Restate, word for word, every line of the data.

- Exercise data:

=====

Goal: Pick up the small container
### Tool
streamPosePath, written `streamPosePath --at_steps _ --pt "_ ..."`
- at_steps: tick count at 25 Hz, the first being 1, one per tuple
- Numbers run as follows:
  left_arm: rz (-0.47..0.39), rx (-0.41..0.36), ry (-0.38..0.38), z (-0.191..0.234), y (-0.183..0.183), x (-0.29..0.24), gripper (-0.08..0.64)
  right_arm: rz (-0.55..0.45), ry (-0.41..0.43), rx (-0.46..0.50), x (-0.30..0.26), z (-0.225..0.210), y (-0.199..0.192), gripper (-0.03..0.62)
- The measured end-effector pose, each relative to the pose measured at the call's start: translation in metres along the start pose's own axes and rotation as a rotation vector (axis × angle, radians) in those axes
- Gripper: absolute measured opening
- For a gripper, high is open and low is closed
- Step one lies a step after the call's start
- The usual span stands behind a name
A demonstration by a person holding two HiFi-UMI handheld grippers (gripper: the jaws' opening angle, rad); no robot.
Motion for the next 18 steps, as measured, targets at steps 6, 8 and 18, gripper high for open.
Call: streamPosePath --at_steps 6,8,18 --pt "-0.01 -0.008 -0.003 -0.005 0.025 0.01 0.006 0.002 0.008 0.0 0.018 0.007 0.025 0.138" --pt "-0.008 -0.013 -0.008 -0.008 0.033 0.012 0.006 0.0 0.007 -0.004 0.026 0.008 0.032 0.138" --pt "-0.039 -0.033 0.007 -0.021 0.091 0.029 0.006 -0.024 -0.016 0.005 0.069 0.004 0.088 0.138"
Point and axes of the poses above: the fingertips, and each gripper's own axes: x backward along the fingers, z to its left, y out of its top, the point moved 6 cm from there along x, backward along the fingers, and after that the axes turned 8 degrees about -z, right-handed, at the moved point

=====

- Written reply:
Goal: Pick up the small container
### Tool
streamPosePath, written `streamPosePath --at_steps _ --pt "_ ..."`
- at_steps: tick count at 25 Hz, the first being 1, one per tuple
- Numbers run as follows:
  left_arm: rz (-0.47..0.39), rx (-0.41..0.36), ry (-0.38..0.38), z (-0.191..0.234), y (-0.183..0.183), x (-0.29..0.24), gripper (-0.08..0.64)
  right_arm: rz (-0.55..0.45), ry (-0.41..0.43), rx (-0.46..0.50), x (-0.30..0.26), z (-0.225..0.210), y (-0.199..0.192), gripper (-0.03..0.62)
- The measured end-effector pose, each relative to the pose measured at the call's start: translation in metres along the start pose's own axes and rotation as a rotation vector (axis × angle, radians) in those axes
- Gripper: absolute measured opening
- For a gripper, high is open and low is closed
- Step one lies a step after the call's start
- The usual span stands behind a name
A demonstration by a person holding two HiFi-UMI handheld grippers (gripper: the jaws' opening angle, rad); no robot.
Motion for the next 18 steps, as measured, targets at steps 6, 8 and 18, gripper high for open.
Call: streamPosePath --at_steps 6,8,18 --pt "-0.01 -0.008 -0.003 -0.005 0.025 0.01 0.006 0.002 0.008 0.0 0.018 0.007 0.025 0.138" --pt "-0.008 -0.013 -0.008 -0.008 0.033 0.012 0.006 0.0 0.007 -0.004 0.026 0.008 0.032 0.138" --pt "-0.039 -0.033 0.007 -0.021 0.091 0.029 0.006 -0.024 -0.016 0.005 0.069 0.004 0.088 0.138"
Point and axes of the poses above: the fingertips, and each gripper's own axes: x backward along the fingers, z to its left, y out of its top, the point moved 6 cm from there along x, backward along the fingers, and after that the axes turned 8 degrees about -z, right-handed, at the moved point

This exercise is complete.